== ACTIVITY ==
Only the pictures are to be omitted; everything else in the listing must be reproduced exactly.

== INFORMATION SHOWN ==
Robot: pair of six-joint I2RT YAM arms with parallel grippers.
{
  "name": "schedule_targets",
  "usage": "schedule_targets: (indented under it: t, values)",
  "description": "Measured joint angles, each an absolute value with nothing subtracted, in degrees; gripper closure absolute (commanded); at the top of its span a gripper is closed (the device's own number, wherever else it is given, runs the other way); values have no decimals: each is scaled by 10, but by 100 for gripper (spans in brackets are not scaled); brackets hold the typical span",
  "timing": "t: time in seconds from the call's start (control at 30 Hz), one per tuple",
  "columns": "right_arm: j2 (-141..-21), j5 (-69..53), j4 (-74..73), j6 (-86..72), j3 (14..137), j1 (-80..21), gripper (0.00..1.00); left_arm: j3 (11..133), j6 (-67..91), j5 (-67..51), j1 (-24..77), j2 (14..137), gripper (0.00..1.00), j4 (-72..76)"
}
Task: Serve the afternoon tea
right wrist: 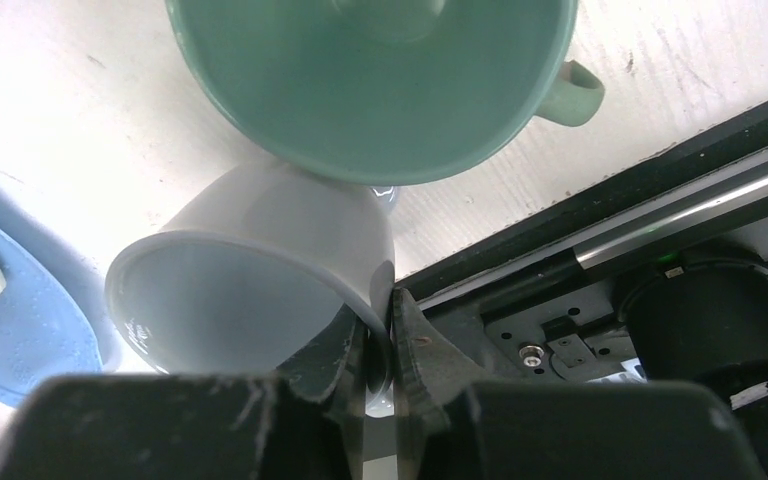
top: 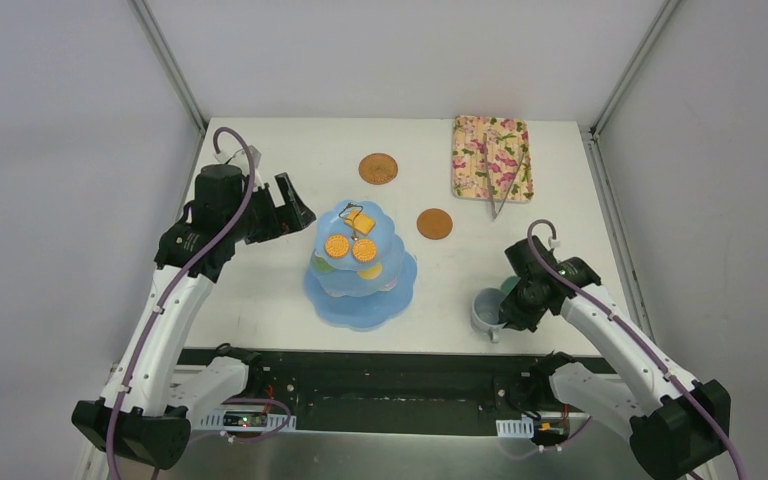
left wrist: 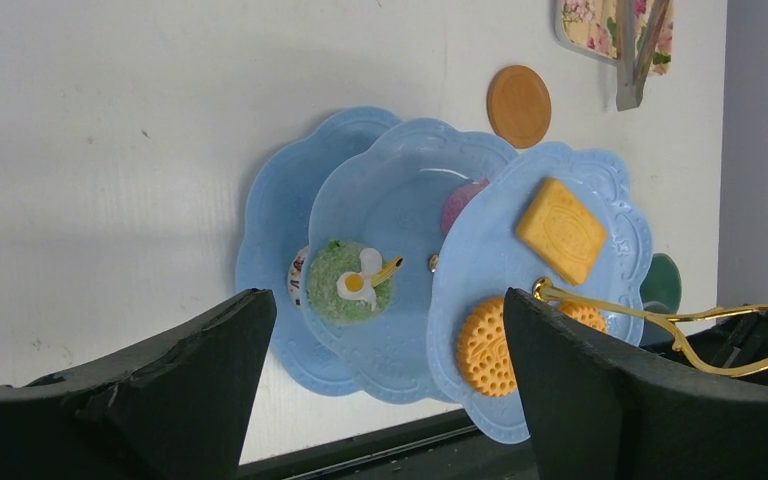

== OUTPUT BELOW ==
Robot: pair of six-joint I2RT YAM arms with parallel grippers.
{
  "name": "schedule_targets",
  "usage": "schedule_targets: (indented under it: t, values)",
  "description": "Measured joint angles, each an absolute value with nothing subtracted, in degrees; gripper closure absolute (commanded); at the top of its span a gripper is closed (the device's own number, wherever else it is given, runs the other way); values have no decimals: each is scaled by 10, but by 100 for gripper (spans in brackets are not scaled); brackets hold the typical span",
  "timing": "t: time in seconds from the call's start (control at 30 Hz), one per tuple",
  "columns": "right_arm: j2 (-141..-21), j5 (-69..53), j4 (-74..73), j6 (-86..72), j3 (14..137), j1 (-80..21), gripper (0.00..1.00); left_arm: j3 (11..133), j6 (-67..91), j5 (-67..51), j1 (-24..77), j2 (14..137), gripper (0.00..1.00), j4 (-72..76)"
}
Task: Serve the afternoon tea
right wrist: 
top: 
left wrist: 

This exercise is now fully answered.